PROBLEM TO WORK ON:
An exact copy of all the data is needed, with every picture left out.

[Stored data]
--

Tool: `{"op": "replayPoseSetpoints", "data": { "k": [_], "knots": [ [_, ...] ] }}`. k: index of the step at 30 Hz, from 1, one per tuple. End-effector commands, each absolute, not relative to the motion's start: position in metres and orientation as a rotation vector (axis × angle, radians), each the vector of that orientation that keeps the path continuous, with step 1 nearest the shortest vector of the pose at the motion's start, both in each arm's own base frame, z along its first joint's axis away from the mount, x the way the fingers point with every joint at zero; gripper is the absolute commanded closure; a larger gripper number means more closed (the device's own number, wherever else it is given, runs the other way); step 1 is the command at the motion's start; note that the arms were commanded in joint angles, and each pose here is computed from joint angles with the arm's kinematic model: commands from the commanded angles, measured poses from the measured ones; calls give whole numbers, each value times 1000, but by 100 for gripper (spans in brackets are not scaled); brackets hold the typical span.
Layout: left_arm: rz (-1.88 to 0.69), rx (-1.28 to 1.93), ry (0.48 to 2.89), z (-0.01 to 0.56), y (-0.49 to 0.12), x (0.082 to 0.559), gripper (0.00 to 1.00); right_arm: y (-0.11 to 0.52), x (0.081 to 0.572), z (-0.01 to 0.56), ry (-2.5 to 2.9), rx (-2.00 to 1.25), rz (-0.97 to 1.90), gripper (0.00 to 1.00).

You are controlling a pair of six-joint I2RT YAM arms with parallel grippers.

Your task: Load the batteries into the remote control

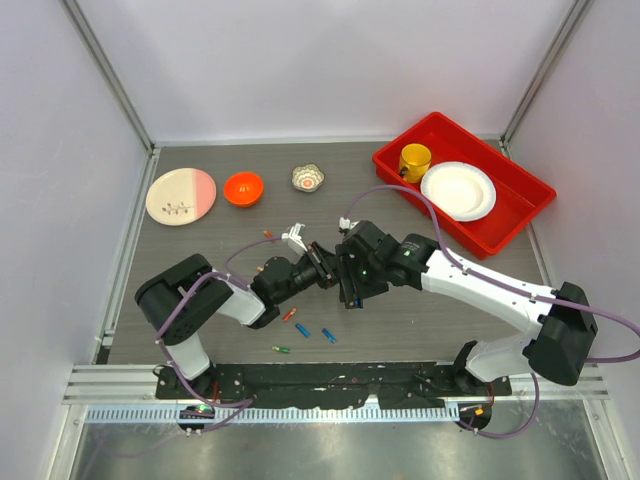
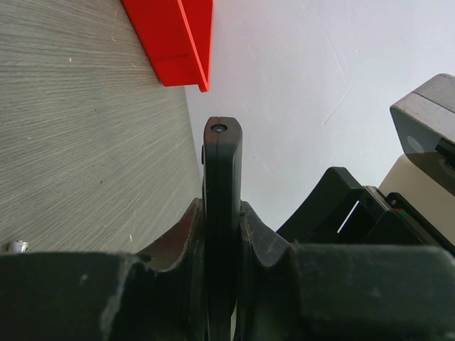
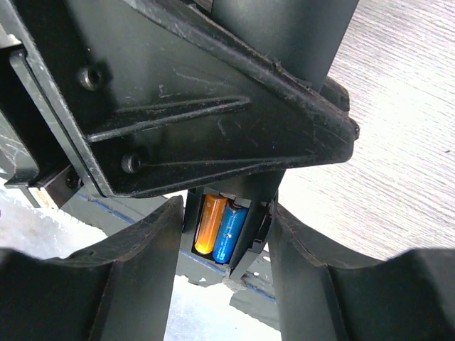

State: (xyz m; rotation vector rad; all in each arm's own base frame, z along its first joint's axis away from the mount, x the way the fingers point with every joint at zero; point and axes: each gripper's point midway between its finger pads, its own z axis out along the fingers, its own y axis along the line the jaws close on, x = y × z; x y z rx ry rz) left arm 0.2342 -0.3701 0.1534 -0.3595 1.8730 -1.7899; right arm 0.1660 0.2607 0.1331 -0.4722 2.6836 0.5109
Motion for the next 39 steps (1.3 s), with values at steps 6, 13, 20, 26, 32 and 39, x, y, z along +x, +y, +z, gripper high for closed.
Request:
{"op": "replayPoseSetpoints", "data": {
  "k": [6,13,20,26,32,39],
  "knots": [
    [-1949,-259,1558,222,-366,233,100,271,185,161,2575,-425,534,47],
    [-1913,-290,1566,215,-358,240,100,267,184,162,2579,-423,512,66],
    [-1895,-297,1568,212,-354,243,100,265,187,164,2575,-411,490,79],
    [-1840,-298,1596,203,-352,245,100,259,193,165,2571,-398,424,73],
    [-1783,-329,1631,189,-347,253,100,255,198,160,2567,-394,370,73],
    [-1782,-369,1622,182,-338,257,100,256,200,165,2551,-372,405,73]
  ]
}}
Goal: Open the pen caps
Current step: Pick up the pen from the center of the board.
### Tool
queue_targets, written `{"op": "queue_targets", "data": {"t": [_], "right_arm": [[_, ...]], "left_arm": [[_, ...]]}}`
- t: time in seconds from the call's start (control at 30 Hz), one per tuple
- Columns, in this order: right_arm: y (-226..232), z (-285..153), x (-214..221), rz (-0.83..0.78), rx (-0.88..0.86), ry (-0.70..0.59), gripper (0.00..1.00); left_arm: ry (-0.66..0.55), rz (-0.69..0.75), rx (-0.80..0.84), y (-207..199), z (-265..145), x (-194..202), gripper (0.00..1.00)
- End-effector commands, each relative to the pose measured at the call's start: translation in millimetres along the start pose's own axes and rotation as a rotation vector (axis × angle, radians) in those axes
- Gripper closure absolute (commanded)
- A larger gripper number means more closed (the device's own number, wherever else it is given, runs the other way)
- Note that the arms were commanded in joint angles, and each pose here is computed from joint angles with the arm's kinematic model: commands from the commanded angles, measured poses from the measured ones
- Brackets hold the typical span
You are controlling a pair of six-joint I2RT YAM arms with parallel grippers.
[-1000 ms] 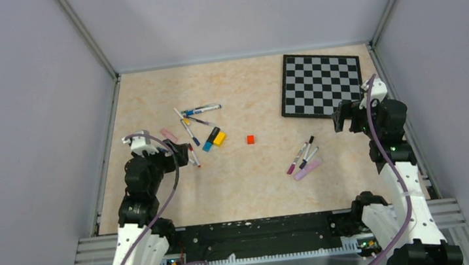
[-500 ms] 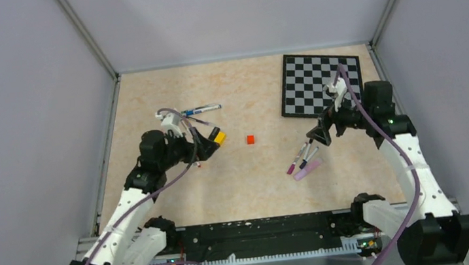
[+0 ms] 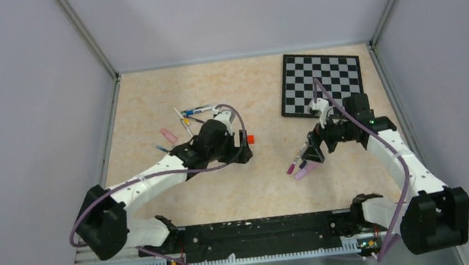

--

ANSWER TO THE EXERCISE:
Tool: `{"op": "replayPoseSetpoints", "data": { "k": [_], "knots": [ [_, ...] ] }}`. k: index of the step at 30 Hz, from 1, one per tuple. End-effector commands, each absolute, not relative to the motion's start: position in metres and orientation as a rotation vector (axis × angle, radians), each the vector of that orientation that keeps the path continuous, with step 1 nearest the shortest vector of the pose at the motion's start, both in each arm's own base frame, z along its first joint's axis away from the mount, x the way the fingers point with every joint at zero; gripper is the absolute commanded closure; a larger gripper number means more closed (the device's own number, wherever else it is given, runs the other way); step 1 is the command at the motion's start; note that the arms were commanded in joint angles, and each pose here is computed from joint angles with the arm's kinematic model: commands from the commanded angles, measured poses from the measured ones; calls give whole numbers, each value times 1000, but by 100 for gripper (spans in brackets are not scaled); brackets hold the typical span.
Layout: left_arm: rz (-1.88 to 0.69), rx (-1.28 to 1.93), ry (0.48 to 2.89), z (-0.01 to 0.56), y (-0.49 to 0.12), x (0.082 to 0.559), gripper (0.00 to 1.00); right_arm: y (-0.11 to 0.52), x (0.081 to 0.572), z (-0.01 to 0.56), ry (-2.5 to 2.9), rx (-2.00 to 1.25), rz (-0.97 to 1.90), gripper (0.00 to 1.00).

You are controlling a pair of six-joint I2RT YAM arms with parallel grippers.

Your task: Load the batteries into the remote control


State: (xyz m; rotation vector rad; all in each arm's own base frame, z along its first joint's axis away from the mount, x the way the fingers point with every joint at zero; point and axes: each gripper's point midway between its finger pads, its own z axis out along the fingers, its own y axis along the line the jaws close on, x = y × z; x y z rx ry rz) left arm 0.2342 -0.3701 0.1534 -0.3595 1.8730 -1.7899; right arm 0.1660 0.2607 0.1331 -0.4722 2.6836 0.5109
Motion for the next 39 steps (1.3 s), with values at steps 6, 13, 20, 26, 32 and 39, x, y, z along +x, +y, +z, gripper high for closed.
Request:
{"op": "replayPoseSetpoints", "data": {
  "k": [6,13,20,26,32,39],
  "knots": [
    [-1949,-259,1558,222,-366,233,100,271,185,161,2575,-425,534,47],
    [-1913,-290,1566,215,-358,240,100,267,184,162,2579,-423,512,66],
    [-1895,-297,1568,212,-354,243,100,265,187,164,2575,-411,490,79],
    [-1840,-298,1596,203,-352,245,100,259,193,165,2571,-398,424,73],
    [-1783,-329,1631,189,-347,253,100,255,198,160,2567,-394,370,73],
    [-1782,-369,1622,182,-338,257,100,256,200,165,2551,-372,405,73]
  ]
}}
Goal: Open the pen caps
Current step: Pick up the pen from the center of the board.
### Tool
queue_targets, written `{"op": "queue_targets", "data": {"t": [_], "right_arm": [[_, ...]], "left_arm": [[_, ...]]}}`
- t: time in seconds from the call's start (control at 30 Hz), one per tuple
- Columns, in this order: right_arm: y (-226..232), z (-285..153), x (-214..221), rz (-0.83..0.78), rx (-0.88..0.86), ry (-0.70..0.59), gripper (0.00..1.00); left_arm: ry (-0.66..0.55), rz (-0.69..0.75), rx (-0.80..0.84), y (-207..199), z (-265..145), x (-194..202), gripper (0.00..1.00)
- End-effector commands, each relative to the pose measured at the call's start: translation in millimetres along the start pose's own axes and rotation as a rotation vector (axis × angle, radians) in those axes
- Gripper closure absolute (commanded)
- A larger gripper number means more closed (the device's own number, wherever else it is given, runs the other way)
- Note that the arms were commanded in joint angles, and each pose here is computed from joint angles with the arm's kinematic model: commands from the commanded angles, measured poses from the measured ones
- Brackets hold the typical span
You are controlling a pair of six-joint I2RT YAM arms with parallel grippers.
[-1000 ms] 
[-500 ms] 
[+0 ms] 

The submitted answer is complete.